● **What you will do**: Every picture is to be removed, and all the data is to be copied exactly.

● **Extracted entries**:

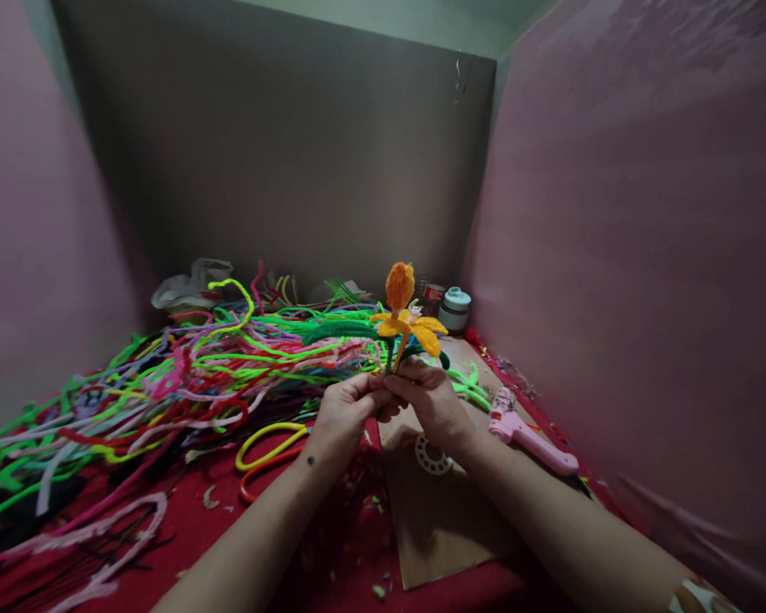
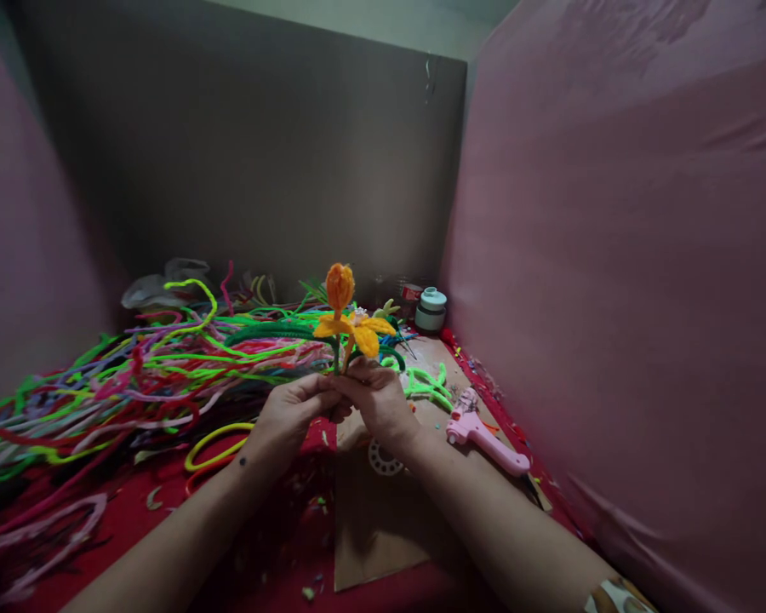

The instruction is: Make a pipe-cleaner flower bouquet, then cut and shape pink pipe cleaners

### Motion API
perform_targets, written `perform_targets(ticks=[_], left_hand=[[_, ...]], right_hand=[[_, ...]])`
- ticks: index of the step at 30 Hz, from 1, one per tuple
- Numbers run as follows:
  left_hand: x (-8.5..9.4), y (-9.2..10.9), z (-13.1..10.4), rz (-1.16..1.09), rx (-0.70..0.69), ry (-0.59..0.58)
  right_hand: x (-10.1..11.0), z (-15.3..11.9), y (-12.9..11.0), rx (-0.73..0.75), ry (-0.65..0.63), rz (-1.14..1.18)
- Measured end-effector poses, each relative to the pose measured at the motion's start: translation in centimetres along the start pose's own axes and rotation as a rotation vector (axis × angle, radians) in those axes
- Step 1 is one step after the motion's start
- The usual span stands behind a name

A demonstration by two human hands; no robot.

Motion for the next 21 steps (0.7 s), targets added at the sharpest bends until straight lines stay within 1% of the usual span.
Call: perform_targets(ticks=[3,8,11,14,16,18,19,21], left_hand=[[0.1,-0.2,0.1,0.046,-0.007,-0.016],[0.1,-0.6,0.3,0.087,-0.007,-0.038],[0.0,-0.2,0.1,0.059,-0.051,-0.029],[0.4,0.4,0.0,-0.019,-0.098,0.017],[0.9,0.4,0.2,-0.079,-0.106,0.069],[1.6,0.3,0.5,-0.104,-0.100,0.135],[1.9,0.3,0.6,-0.096,-0.096,0.164],[2.4,0.3,0.9,-0.072,-0.091,0.215]], right_hand=[[0.1,0.0,0.1,0.029,-0.012,-0.037],[0.3,0.4,0.1,0.067,0.015,-0.123],[-0.1,0.3,0.2,0.071,-0.002,-0.130],[-0.5,0.1,0.1,0.085,-0.041,-0.203],[-0.4,0.4,-0.2,0.047,-0.109,-0.334],[0.8,1.4,-0.5,-0.055,-0.156,-0.562],[1.9,2.3,-0.7,-0.122,-0.136,-0.706],[5.2,4.6,-1.5,-0.242,0.024,-1.100]])
Point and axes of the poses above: each hand's wrist, its own z-axis towards the middle knuckle, its own x-axis out of the back of the hand, y = z × x, the point moved 5 cm from there along z, towards the middle knuckle, and after that the axes turned 1 degree about y, right-handed, at the moved point
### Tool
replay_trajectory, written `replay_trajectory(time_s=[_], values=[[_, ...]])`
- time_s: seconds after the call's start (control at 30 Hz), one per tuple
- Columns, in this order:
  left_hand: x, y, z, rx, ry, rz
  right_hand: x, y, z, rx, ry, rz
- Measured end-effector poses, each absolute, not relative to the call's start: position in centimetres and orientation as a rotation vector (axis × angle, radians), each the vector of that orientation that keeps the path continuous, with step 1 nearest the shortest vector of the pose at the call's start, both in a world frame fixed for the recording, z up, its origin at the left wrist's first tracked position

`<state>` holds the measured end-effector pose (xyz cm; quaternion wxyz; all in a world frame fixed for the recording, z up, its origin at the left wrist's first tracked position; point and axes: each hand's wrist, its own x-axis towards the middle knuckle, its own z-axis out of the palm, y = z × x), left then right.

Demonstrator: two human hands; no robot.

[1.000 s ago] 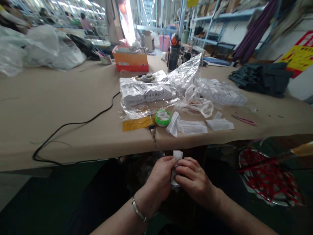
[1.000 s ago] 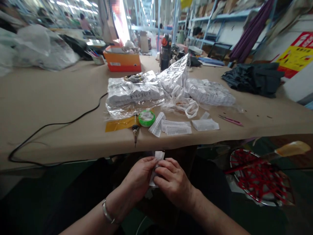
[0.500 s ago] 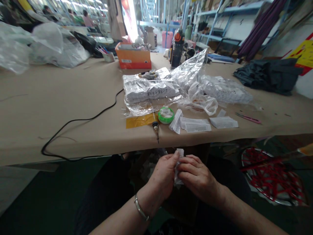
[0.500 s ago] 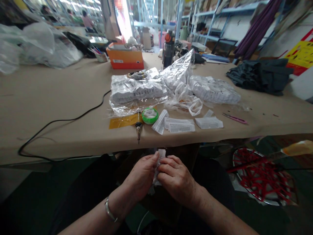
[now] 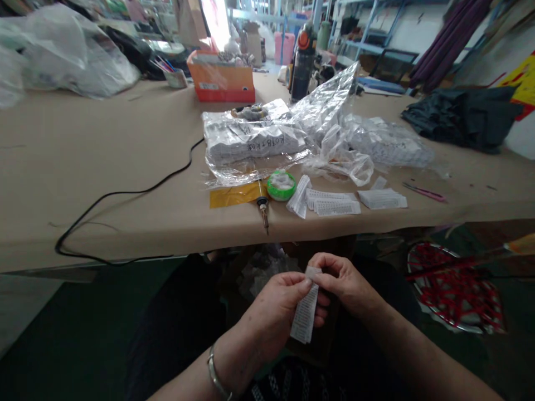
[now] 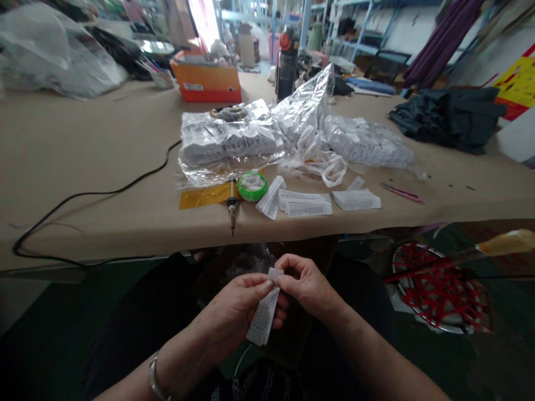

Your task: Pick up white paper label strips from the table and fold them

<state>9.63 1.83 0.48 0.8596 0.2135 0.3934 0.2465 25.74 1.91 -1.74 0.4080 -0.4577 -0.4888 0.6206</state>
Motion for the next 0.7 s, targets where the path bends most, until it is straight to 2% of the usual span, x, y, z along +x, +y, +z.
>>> replay_trajectory(time_s=[0.27, 0.53, 0.7], values=[[8.1, 0.3, -0.8, 0.394, 0.69, 0.408, 25.4, 0.2, -2.7, -1.133, -1.188, 1.69], [7.4, -0.8, -0.7, 0.375, 0.602, 0.294, 26.3, 1.3, -3.7, -0.608, -1.388, 2.132], [7.8, -1.5, -0.9, 0.354, 0.629, 0.281, 25.3, 1.1, -5.1, -0.514, -1.159, 2.274]])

● **Exercise solution**:
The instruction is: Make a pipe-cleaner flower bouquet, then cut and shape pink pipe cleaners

### Motion API
perform_targets, written `perform_targets(ticks=[_], left_hand=[[_, ...]], right_hand=[[_, ...]])`
- ticks: index of the step at 30 Hz, from 1, one per tuple
- Numbers run as follows:
  left_hand: x (-8.5..9.4), y (-9.2..10.9), z (-13.1..10.4), rz (-1.16..1.09), rx (-0.70..0.69), ry (-0.59..0.58)
  right_hand: x (-10.1..11.0), z (-15.3..11.9), y (-12.9..11.0), rx (-0.73..0.75), ry (-0.65..0.63), rz (-1.14..1.18)
- Measured end-effector poses, each relative to the pose measured at the motion's start: translation in centimetres along the start pose's own axes and rotation as a rotation vector (axis × angle, radians) in those axes
- Step 1 is one step after the motion's start
- The usual span stands behind a name

A demonstration by two human hands; no robot.

Motion for the next 21 steps (0.7 s), targets added at the sharpest bends until straight lines stay within 1% of the usual span.
Call: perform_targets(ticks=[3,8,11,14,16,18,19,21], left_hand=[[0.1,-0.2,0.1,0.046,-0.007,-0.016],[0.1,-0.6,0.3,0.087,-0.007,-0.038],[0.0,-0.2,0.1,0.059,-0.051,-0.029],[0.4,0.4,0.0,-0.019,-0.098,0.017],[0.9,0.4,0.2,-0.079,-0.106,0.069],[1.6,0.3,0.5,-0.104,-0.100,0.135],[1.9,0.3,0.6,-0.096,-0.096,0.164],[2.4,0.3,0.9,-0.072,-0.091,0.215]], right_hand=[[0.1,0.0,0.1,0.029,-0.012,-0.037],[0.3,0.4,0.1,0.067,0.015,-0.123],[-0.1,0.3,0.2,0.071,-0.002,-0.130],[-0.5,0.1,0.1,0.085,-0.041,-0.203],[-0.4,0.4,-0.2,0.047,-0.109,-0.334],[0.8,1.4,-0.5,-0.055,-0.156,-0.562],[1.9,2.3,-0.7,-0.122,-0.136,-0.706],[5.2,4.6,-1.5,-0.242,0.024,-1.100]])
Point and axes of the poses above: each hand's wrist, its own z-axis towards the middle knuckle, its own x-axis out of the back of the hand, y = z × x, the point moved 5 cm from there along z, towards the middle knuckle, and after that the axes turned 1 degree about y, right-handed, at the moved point
### Tool
replay_trajectory, written `replay_trajectory(time_s=[_], values=[[_, ...]])`
- time_s: seconds after the call's start (control at 30 Hz), one per tuple
- Columns, in this order:
  left_hand: x, y, z, rx, ry, rz
  right_hand: x, y, z, rx, ry, rz
- Measured end-effector poses, each absolute, not relative to the call's start: position in centimetres and orientation as a rotation vector (axis × angle, radians), each the vector of that orientation that keeps the path continuous, with step 1 nearest the shortest vector of the pose at the call's start, both in a world frame fixed for the recording, z up, its origin at the left wrist's first tracked position

`<state>` holds the measured end-effector pose (xyz cm; quaternion wxyz; all in a world frame fixed for the recording, z up, its origin at the left wrist's first tracked position; point and axes: each hand's wrist, its own x-axis towards the middle knuckle, its own z-axis out of the palm, y = z × x), left then right.

Demonstrator: two human hands; no robot.

[1.000 s ago] 
[1.000 s ago] 
[0.500 s ago] 
[0.500 s ago] 
[now] 
[now] 

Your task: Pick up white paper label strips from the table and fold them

<state>9.63 1.83 0.48 0.8596 0.2135 0.3934 0.2465 25.74 1.91 -1.74 0.4080 -0.4577 -0.4888 0.6206</state>
Motion for the next 0.7 s, targets where the path bends most, until it is straight to 2% of the usual span, x, y, z along +x, +y, +z.
>>> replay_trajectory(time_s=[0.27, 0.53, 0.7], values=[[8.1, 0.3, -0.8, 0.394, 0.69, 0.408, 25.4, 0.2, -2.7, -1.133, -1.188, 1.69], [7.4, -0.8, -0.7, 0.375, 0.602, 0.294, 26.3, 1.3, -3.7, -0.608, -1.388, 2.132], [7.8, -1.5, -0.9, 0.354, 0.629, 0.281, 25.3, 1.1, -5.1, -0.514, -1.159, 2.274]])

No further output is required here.